(DATA EXTRACT Opens)

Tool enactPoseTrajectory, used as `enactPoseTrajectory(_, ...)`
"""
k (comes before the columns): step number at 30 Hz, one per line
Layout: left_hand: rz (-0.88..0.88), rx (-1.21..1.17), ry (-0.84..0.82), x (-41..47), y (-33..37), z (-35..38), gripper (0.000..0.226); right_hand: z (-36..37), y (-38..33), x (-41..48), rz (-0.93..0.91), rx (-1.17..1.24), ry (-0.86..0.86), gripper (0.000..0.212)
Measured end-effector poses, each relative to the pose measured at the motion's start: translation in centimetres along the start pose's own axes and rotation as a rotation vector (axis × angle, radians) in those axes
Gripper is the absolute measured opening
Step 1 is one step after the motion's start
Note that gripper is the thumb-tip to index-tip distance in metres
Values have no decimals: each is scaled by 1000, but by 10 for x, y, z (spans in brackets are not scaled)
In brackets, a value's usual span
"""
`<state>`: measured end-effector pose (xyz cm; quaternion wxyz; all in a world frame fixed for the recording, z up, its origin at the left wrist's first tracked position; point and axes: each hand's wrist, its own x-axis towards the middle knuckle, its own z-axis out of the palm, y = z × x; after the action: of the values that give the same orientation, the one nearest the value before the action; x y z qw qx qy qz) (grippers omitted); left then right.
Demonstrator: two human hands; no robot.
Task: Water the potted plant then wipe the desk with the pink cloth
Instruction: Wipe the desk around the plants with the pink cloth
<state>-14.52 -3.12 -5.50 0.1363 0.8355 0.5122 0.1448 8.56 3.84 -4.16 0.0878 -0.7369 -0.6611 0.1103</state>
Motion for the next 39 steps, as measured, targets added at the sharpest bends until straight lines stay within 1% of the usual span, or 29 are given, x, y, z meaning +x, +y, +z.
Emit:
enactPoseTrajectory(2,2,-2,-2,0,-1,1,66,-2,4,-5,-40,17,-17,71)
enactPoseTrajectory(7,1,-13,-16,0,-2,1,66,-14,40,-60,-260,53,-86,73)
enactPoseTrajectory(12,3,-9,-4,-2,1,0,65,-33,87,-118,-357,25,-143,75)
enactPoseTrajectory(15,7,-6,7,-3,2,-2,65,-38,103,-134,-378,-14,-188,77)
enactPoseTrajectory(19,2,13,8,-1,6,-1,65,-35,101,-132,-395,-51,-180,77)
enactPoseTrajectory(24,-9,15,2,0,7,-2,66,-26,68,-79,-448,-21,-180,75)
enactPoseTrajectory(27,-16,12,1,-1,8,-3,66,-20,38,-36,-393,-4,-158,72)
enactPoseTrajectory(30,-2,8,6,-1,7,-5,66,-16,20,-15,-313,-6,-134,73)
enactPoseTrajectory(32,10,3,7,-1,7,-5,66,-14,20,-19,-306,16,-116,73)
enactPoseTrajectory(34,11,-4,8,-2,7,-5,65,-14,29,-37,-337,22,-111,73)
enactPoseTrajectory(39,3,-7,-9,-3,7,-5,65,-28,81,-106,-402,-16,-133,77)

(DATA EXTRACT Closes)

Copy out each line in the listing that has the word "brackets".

Values have no decimals: each is scaled by 1000, but by 10 for x, y, z (spans in brackets are not scaled)
In brackets, a value's usual span

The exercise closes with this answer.